Moscow likes to claim that foreign ships or aircraft in its vicinity change course and retreat when challenged by Russian forces. It is usually a fiction, but Russia needs to tell its people two stories – that it is under threat from a dangerous, aggressive West, but also that Russia itself is strong and can protect itself and see off unwelcome intruders.
This leads it not only to carry out aggressive and dangerous manoeuvres close to Western aircraft and ships on and above the seas around Russia, but also to concoct fanciful stories about the supposed power and reach of Russian weapons, including in the Black Sea.
Conflicting accounts inevitable
It follows that in any encounter with Russia of this kind, conflicting versions of what really happened are inevitable. Experts pointed out that if Russia really did fire warning shots, it would almost certainly be releasing video of the encounter. Gunfire in the area, according to the UK’s Ministry of Defence (MOD), was part of a pre-planned Russian naval exercise several miles away. Russia also says it dropped bombs in the path of HMS Defender – a claim the UK ‘does not recognize’.
After years of deceit and disinformation, the Russian version of any given incident is automatically suspect. But it is also important for the UK to get its own story straight.
The MOD is habitually secretive about the hostile actions undertaken by Russia’s armed forces against the UK and its armed forces – at sea, in the air and in cyber and electromagnetic warfare. On this occasion, though, it had given journalists a front-row seat by allowing them to join HMS Defender for the most sensitive part of its mission.
In stark contrast to the MOD press office’s bland statements downplaying the incident, breathless first-hand descriptions by a BBC correspondent on board reported close passes by Russian aircraft, radio warnings that the ship would be fired on, and that HMS Defender was harassed by vessels of Russia’s coastguard which – unlike its British or American counterparts – belongs to the FSB intelligence agency.
The credibility of the UK’s armed forces relies on honest and truthful reporting of their activities; pretending nothing is happening when it plainly is, is a habit that its defence ministry really should leave to the Russians.
Russia has claimed Crimea as its own since it seized the peninsula from Ukraine in early 2014. Western countries don’t recognise that claim. The UK could have sent HMS Defender through waters off Crimea specifically to make that point – and that is probably why the UK says HMS Defender was passing through Ukrainian waters, while Russia claims it was intruding on its own territory.
But either way, it is likely that HMS Defender had every right to be where it was without harassment by Russia. The ‘innocent passage’ phrase which will be heard a lot over the next few days refers to the right to pass through another state’s territorial waters, no matter which state it may be.
This is the same principle the West insisted on – and Moscow resisted – during the Cold War, which led on at least one occasion to Soviet warships ramming American vessels doing exactly the same thing, in the same place, as HMS Defender was this week.
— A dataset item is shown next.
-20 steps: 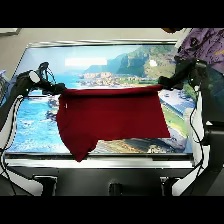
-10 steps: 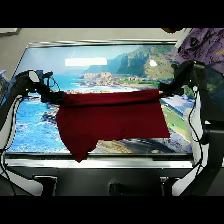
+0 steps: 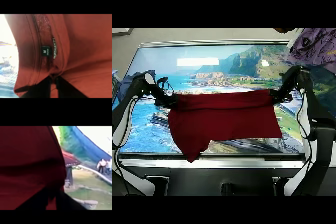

The UK will also have been aware that the timing of this incident came during the annual Moscow Security Conference – a high-profile gathering of military and intelligence bigwigs from Russia and its friends where the supposed threat of an implacably hostile West is always a major theme. This Black Sea incident will give them plenty to talk about – but the chances of it being an honest conversation are slim.